(Records for processing begins)

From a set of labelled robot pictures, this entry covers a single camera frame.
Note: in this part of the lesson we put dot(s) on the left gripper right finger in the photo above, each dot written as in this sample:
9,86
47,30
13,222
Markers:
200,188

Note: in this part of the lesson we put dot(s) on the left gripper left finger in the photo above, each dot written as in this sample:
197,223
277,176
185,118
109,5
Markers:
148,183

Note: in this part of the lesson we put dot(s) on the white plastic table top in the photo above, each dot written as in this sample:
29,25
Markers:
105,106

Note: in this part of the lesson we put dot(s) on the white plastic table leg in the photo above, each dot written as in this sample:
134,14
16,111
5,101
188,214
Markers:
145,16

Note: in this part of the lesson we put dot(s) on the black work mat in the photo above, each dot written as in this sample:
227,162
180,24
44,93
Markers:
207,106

(Records for processing ends)

• Task item
Throughout the data above, copy all lines where the word "each" is found.

• Exercise answer
Note: in this part of the lesson we put dot(s) on the left gripper right finger in the photo above, each dot written as in this sample:
Note: in this part of the lesson we put dot(s) on the left gripper left finger in the photo above, each dot written as in this sample:
Note: in this part of the lesson we put dot(s) on the white plastic table top in the photo above, each dot written as in this sample:
Note: in this part of the lesson we put dot(s) on the white plastic table leg in the photo above, each dot written as in this sample:
Note: in this part of the lesson we put dot(s) on the black work mat in the photo above, each dot written as in this sample:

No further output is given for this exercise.